Task description.
A single figure is required: the number of lines in the data below that hold the word "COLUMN".
————————
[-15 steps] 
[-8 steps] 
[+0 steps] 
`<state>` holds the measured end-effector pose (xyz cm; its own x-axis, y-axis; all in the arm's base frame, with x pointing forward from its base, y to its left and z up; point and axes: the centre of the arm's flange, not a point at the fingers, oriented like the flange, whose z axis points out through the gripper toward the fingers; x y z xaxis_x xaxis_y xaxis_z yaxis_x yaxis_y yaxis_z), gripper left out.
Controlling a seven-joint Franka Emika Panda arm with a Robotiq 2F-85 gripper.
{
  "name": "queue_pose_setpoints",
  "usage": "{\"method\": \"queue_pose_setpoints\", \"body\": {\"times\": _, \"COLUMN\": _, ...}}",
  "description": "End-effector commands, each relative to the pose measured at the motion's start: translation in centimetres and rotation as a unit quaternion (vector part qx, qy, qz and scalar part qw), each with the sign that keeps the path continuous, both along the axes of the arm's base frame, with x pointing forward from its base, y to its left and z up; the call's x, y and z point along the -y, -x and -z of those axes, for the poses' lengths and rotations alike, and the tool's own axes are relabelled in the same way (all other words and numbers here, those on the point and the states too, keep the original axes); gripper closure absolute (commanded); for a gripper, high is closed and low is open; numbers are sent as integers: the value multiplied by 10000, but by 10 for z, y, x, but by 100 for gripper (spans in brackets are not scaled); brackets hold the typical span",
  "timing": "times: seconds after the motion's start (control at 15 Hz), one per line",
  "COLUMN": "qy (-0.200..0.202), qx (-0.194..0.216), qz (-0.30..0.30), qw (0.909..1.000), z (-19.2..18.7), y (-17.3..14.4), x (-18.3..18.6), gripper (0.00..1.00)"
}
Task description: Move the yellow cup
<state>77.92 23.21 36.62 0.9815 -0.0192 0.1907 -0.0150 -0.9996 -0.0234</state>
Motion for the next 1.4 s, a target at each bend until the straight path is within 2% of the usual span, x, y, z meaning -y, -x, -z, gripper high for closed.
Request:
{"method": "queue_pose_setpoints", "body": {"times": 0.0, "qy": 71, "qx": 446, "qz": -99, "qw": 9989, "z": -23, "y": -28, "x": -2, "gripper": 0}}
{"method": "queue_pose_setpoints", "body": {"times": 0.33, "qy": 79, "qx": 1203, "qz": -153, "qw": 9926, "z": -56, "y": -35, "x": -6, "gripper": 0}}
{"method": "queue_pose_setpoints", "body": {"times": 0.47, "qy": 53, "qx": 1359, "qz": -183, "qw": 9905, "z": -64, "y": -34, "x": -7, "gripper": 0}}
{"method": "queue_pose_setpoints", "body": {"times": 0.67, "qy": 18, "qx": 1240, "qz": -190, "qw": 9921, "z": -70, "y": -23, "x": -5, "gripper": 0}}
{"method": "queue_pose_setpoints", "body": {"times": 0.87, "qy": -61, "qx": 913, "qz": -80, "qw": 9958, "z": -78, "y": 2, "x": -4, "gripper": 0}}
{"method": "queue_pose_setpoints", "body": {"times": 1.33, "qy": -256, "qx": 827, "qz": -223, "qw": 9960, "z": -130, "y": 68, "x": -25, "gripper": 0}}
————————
Solution.
2